Like a lot of other companies, we use imaging software to get new\repurposed machines up and running quickly. We recently switched to a new imaging product and it seemed to work well. We used it on a couple of SQL Servers that made their way into production and shortly after they went live we noticed intermittent errors with clients trying to connect using Windows authentication that looked like this:
Login failed for user ''. The user is not associated with a trusted SQL Server connection.
This usually happened a few times a day for a couple of minutes and then the system self-corrected. We also found that right before the login failures occurred was this entry in the system event log:
Event Type: Error
Event Source: NETLOGON
Event ID: 5719
This computer was not able to set up a secure session with a domain controller in domain [OUR DOMAIN] due to the following:
Not enough storage is available to process this command.
This may lead to authentication problems. Make sure that this computer is connected to the network. If the problem persists, please contact your domain administrator.
So the NETLOGON service was failing and killing SQL’s ability to authenticate users. While digging through the logs from each image looking for a possible clue one of my coworkers noticed a single line buried deep within that said something to the effect of “SID change failed”.

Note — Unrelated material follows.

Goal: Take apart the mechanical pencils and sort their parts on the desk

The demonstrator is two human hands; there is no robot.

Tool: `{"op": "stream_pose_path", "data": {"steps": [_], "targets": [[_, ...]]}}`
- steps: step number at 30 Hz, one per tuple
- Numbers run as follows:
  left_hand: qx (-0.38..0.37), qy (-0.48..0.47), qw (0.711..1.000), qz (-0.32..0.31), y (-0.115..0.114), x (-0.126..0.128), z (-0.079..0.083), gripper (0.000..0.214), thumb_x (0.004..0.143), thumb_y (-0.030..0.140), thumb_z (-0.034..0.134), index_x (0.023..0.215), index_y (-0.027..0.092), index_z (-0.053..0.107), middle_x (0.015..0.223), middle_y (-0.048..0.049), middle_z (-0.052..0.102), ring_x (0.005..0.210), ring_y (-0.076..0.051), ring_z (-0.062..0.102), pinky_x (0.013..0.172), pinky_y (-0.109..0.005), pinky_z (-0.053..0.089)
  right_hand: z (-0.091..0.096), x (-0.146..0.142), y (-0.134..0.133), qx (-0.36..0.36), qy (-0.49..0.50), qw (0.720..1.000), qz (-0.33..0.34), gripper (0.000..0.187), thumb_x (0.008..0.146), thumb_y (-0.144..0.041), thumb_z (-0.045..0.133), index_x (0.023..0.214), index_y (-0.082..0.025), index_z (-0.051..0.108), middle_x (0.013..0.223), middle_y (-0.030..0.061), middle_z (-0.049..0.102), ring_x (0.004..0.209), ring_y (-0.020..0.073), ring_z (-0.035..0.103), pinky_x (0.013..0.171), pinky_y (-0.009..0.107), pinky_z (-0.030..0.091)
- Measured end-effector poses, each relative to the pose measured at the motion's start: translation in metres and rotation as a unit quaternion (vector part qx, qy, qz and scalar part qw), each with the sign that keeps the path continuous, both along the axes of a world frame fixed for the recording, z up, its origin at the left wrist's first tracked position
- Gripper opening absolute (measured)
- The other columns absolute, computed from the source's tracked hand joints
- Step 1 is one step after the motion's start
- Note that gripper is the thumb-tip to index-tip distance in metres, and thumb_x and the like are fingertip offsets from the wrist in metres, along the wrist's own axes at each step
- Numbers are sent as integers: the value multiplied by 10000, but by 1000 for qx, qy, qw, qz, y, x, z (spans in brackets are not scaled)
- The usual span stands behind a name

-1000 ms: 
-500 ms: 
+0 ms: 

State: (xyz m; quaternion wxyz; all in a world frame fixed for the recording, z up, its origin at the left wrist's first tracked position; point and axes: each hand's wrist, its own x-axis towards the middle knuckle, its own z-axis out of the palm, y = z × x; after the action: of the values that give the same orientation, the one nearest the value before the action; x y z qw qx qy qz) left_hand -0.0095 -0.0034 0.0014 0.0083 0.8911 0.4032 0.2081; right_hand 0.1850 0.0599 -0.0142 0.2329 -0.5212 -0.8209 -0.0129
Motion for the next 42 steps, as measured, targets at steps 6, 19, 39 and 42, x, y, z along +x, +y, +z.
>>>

SID stands for “Security Identifier” and is a unique alpha character string that’s used in Windows and Active Directory as the basis for identifying computers and objects in the operating system (read more about SIDs here). Usually when you apply an image you change the SID to make your server unique, thereby avoiding potential security problems (see Microsoft KB article 162001), only in our case the imaging software failed to do so and as a result we had several machines on the network that had duplicate SIDs.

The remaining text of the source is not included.